We’re continuing in the Gospel of John this morning.
Last week, we were looking at an interaction between John the Baptist and some of his followers. They’re seeing the early ministry of Jesus and he’s having more success than John the Baptist. We see in John’s response that he is humble to see what Jesus is doing.
In all four gospels, John the Baptist is seen prior to the ministry of Christ. In the Gospel of John, John the Baptist is present in the opening prologue and he’s seen as a forerunner to Christ. The last place where John the Baptist appears in this gospel is in section of John 3:31-36. It’s noteworthy that there are a lot of similar themes in John 3:31-36 to what is found in the opening section of John’s Gospel.
The opening prologue of John’s Gospel tells us many realities about Jesus. That he was in the beginning, he was with God, he is God, he is God who came into the world, he brings the light of righteousness into the world, he makes God known, grace and truth come through him.
But that passage is also interrupted by telling us about John the Baptist.
6 There was a man sent from God, whose name was John. 7He came as a witness, to bear witness about the light, that all might believe through him. 8 He was not the light, but came to bear witness about the light.
We see from the outset that John has been sent by God, he’s not the light, he’s a witness to the light.
And the opening prologue immediately follows into a section where John the Baptist is ministering and baptizing. He sees Jesus and witnesses to who the Lord is.
Just to give a reminder.
John 1:29-31. John sees Jesus and says:
“Behold, the Lamb of God, who takes away the sin of the world! 30 This is he of whom I said, ‘After me comes a man who ranks before me, because he was before me.’ 31 I myself did not know him, but for this purpose I came baptizing with water, that he might be revealed to Israel.”
In John’s Gospel, as the ministry of John the Baptist, the divinely sent forerunner comes to a close, it’s the end of a section in this book. And in that sense, it’s fitting that this section would make so many allusions to the opening prologue.
Because we’re learning about Jesus in the opening prologue. It’s telling us the glorious truths about Jesus. But Jesus isn’t yet present in the story in the opening section.

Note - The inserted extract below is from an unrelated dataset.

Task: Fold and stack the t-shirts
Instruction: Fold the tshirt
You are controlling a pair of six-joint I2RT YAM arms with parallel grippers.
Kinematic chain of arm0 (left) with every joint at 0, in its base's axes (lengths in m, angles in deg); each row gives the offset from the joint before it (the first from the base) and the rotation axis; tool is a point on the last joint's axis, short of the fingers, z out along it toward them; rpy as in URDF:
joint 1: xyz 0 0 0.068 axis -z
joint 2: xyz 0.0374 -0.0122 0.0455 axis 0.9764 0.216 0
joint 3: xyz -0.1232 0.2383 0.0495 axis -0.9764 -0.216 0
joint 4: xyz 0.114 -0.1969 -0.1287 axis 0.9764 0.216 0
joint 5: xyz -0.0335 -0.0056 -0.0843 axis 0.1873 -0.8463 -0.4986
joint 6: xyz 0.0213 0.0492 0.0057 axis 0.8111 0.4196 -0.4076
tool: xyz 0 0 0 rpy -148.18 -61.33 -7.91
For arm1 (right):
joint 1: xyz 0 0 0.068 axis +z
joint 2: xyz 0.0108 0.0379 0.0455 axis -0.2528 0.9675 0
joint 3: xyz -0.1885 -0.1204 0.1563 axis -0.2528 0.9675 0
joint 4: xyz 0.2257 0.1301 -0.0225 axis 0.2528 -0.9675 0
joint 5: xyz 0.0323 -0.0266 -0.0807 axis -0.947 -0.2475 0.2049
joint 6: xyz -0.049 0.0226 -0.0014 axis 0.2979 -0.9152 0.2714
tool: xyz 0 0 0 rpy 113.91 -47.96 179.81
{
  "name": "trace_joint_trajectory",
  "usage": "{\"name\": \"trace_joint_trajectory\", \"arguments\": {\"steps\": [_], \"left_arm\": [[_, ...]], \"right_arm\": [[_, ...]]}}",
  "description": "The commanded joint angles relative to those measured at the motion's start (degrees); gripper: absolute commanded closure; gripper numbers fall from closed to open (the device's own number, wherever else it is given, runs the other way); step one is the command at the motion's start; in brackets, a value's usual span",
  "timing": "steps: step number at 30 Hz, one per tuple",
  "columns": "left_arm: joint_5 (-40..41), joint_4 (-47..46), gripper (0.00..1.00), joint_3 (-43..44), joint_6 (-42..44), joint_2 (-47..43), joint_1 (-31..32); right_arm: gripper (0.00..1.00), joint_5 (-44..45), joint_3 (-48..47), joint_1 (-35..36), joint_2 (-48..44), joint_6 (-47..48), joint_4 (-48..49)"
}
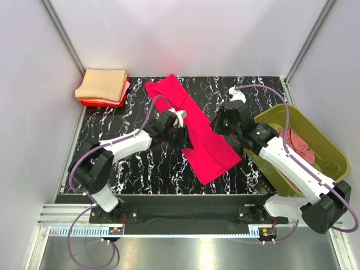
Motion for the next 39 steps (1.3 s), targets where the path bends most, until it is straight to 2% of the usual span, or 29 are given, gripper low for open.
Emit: {"name": "trace_joint_trajectory", "arguments": {"steps": [1,7,11,20,26,32,35,39], "left_arm": [[-1.3,-8.2,0.64,2.6,-3.3,3.6,3.4],[0.1,-7.7,0.69,5.1,-4.4,11.9,8.6],[6.7,-4.8,0.69,2.3,-5.5,11.5,10.1],[16.6,2.0,0.67,-9.7,-5.3,2.5,10.3],[25.3,10.0,0.63,-17.2,-5.6,-7.9,10.1],[25.7,12.2,0.58,-23.8,-7.6,-18.7,7.8],[24.8,13.1,0.53,-20.6,-6.5,-24.3,6.0],[20.9,14.3,0.49,-10.7,-0.3,-22.6,-1.0]], "right_arm": [[0.73,-2.1,0.4,-0.4,-2.6,-0.3,-1.2],[0.73,-1.8,1.9,-0.4,-4.4,-0.4,-1.4],[0.73,-1.5,2.1,-0.4,-4.3,-0.6,-1.8],[0.73,-3.9,0.9,-0.4,-0.1,-1.0,-1.9],[0.73,-7.6,4.3,-0.4,3.0,-1.5,-1.7],[0.82,-14.4,8.4,-0.2,9.7,-4.0,-1.5],[0.82,-14.3,9.2,0.1,10.9,-4.5,-0.7],[0.82,-13.6,8.1,0.0,10.6,-4.6,-0.2]]}}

It is after the opening prologue where we’re actually seeing Jesus living out what has been said about him.
John the Baptist comes onto the scene prior to Jesus’ ministry but here John’s ministry ends and we’re seeing that what he has borne witness to is true.

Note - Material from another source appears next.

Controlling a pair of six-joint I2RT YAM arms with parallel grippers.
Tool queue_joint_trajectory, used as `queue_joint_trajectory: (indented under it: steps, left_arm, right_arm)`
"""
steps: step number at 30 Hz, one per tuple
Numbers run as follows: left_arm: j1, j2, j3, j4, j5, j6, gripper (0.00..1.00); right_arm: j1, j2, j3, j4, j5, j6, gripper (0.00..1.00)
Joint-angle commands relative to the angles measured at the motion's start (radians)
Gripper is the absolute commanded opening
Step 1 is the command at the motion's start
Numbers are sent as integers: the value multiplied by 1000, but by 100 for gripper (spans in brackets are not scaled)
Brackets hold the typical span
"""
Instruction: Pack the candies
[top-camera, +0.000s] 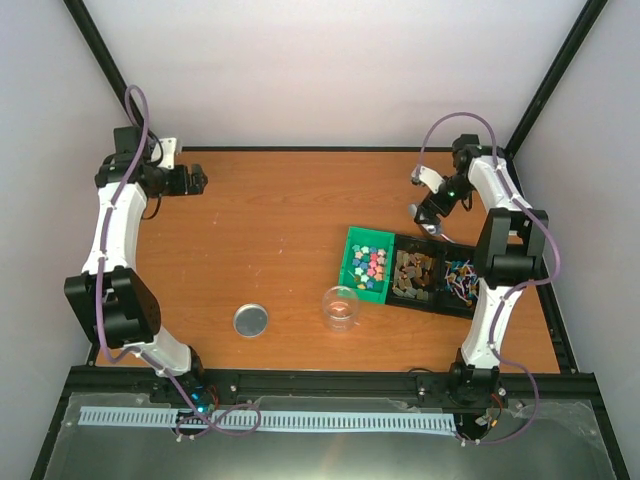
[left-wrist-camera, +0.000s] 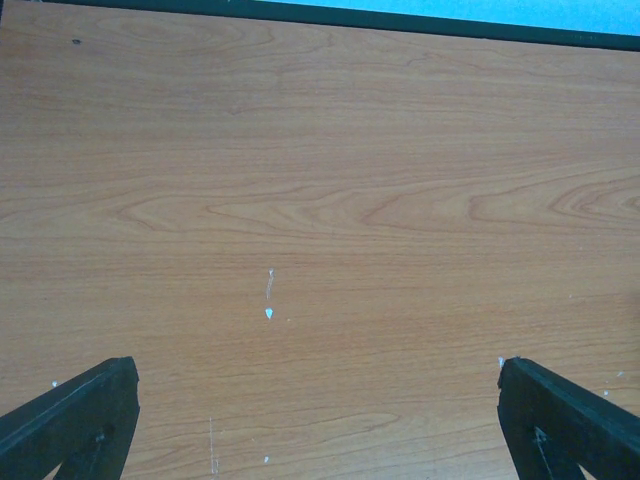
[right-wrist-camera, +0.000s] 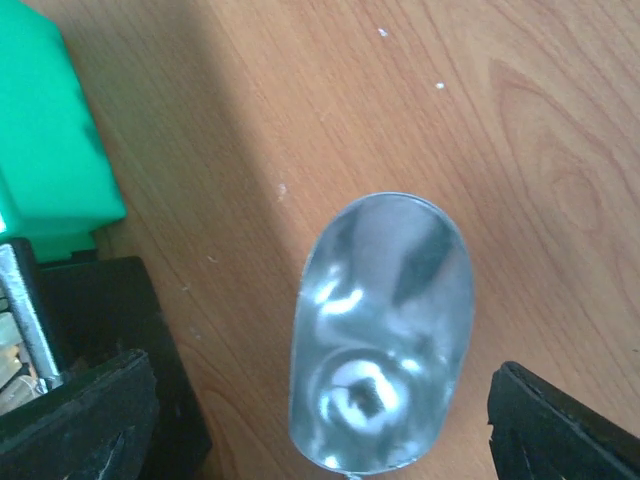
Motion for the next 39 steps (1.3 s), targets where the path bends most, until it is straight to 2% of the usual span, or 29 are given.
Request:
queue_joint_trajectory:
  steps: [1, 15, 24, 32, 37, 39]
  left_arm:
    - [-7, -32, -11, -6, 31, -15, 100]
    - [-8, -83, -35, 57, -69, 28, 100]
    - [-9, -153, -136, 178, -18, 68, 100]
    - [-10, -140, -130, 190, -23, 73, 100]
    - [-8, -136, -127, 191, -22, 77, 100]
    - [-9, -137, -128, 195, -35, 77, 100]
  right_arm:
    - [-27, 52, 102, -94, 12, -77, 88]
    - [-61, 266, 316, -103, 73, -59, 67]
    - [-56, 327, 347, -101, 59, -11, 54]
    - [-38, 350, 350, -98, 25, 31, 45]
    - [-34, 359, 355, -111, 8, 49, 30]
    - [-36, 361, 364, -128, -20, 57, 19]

I know I’m talking a lot about John the Baptist so far, but make no mistake. This section is ultimately about Jesus.
As John fades from the story, this passage concludes with his words last week in 3:30:
He must increase, but I must decrease.”
In John 3:31, John the Baptist is speaking:
He who comes from above is above all. He who is of the earth belongs to the earth and speaks in an earthly way. He who comes from heaven is above all.
The text says that Jesus comes from above and is above all. The end of this verse will also speak of Jesus and say that he who comes from heaven is above all.

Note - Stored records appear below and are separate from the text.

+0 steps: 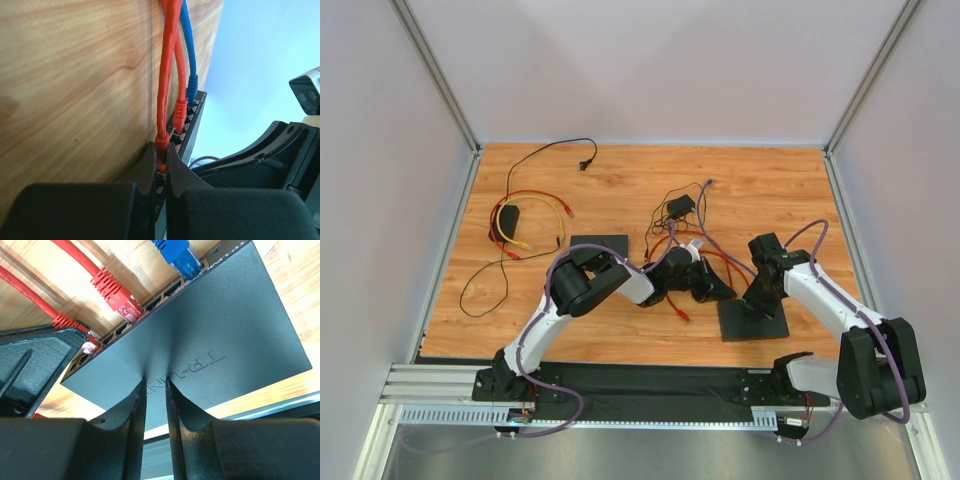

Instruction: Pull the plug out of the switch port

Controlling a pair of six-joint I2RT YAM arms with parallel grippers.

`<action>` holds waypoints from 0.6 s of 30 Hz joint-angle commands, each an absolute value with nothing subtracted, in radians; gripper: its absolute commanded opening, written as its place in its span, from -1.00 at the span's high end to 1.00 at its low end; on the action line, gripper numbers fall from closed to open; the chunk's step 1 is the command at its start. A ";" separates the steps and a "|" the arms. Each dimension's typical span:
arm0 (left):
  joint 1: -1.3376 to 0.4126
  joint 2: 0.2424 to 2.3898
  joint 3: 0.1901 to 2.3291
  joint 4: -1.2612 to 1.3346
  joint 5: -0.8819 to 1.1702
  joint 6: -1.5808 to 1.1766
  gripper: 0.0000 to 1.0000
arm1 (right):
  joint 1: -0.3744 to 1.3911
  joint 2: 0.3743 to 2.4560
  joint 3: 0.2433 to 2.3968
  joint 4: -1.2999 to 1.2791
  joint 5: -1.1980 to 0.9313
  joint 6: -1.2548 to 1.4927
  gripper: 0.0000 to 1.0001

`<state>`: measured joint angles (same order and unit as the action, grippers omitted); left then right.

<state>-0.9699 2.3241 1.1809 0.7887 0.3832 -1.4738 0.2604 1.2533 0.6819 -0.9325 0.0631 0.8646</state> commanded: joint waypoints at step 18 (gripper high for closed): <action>-0.910 2.177 1.238 0.661 0.261 -1.184 1.00 | 0.259 1.315 0.621 -0.890 0.101 0.844 0.52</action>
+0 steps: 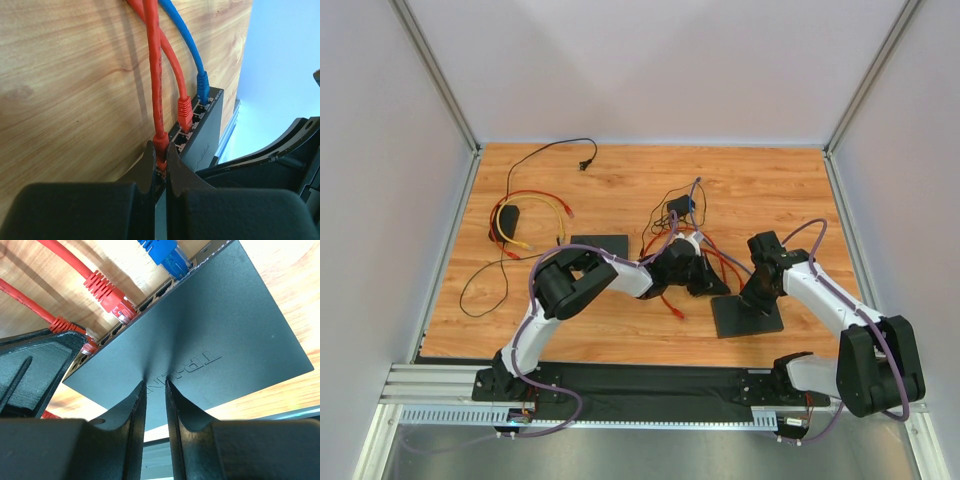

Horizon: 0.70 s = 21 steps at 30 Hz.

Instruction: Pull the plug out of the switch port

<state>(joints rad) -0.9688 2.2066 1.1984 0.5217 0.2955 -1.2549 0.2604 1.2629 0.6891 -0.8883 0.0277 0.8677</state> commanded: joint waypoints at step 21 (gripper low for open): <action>-0.902 2.223 1.246 0.724 0.337 -1.135 0.17 | 0.259 1.250 0.730 -0.816 0.071 0.700 0.28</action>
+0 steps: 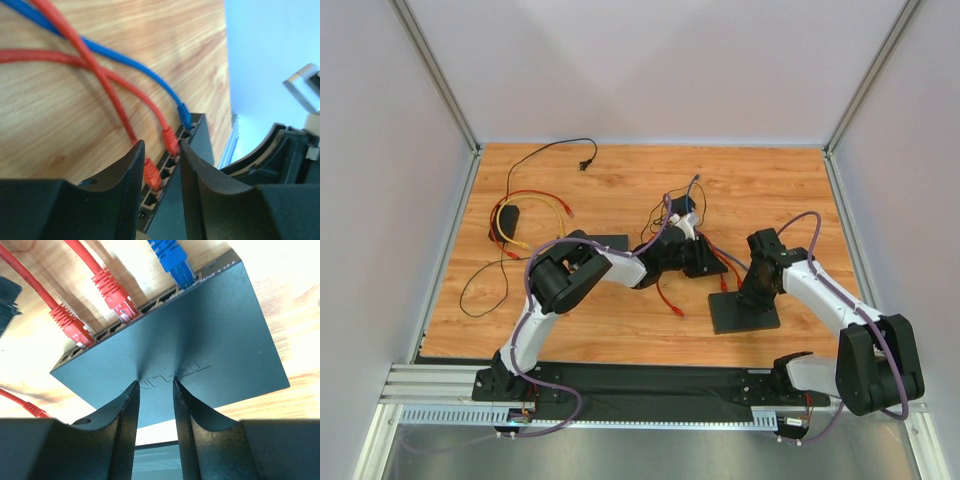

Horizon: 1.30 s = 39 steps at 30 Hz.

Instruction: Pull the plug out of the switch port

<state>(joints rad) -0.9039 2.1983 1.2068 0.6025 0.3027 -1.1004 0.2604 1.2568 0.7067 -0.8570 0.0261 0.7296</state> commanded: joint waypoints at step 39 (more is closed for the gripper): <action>-0.871 2.307 1.224 0.614 0.615 -1.164 0.26 | 0.230 1.361 0.779 -0.819 0.054 0.600 0.29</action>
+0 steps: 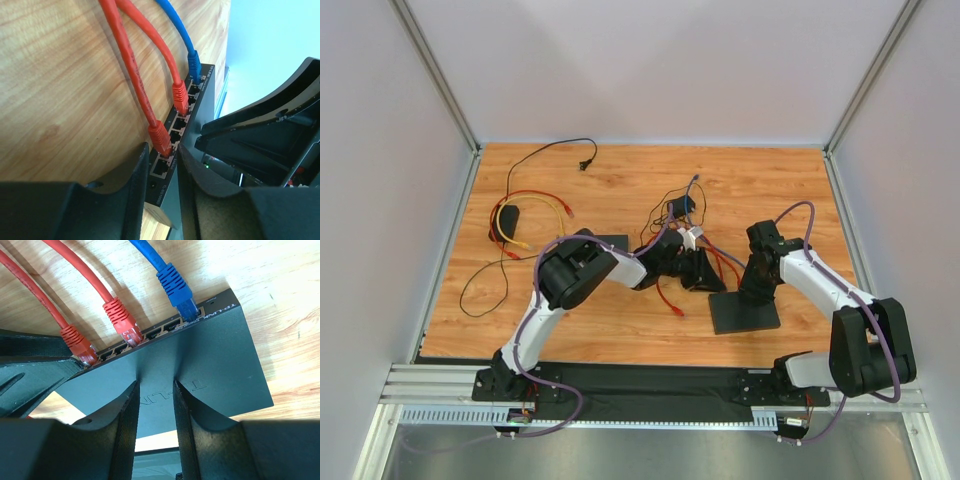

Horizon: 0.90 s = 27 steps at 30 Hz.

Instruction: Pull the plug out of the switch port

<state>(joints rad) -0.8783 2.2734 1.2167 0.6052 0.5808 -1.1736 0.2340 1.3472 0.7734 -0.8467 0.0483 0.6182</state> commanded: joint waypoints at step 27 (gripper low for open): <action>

First thing I want to focus on is that word “above.” I think this will be helpful to understanding the passage.
Jesus is above all yet he is contrasted against John the Baptist. “He who is of the earth belongs to the earth.” In a sense, John the Baptist is a representative for all of humanity in that line.
A similar idea is expressed in Paul’s writings when he looks at the role of Adam as a representative for sinful humanity.
1 Corinthians 15:47-49:
47 The first man was from the earth, a man of dust; the second man is from heaven. 48 As was the man of dust, so also are those who are of the dust, and as is the man of heaven, so also are those who are of heaven. 49 Just as we have borne the image of the man of dust, we shall also bear the image of the man of heaven.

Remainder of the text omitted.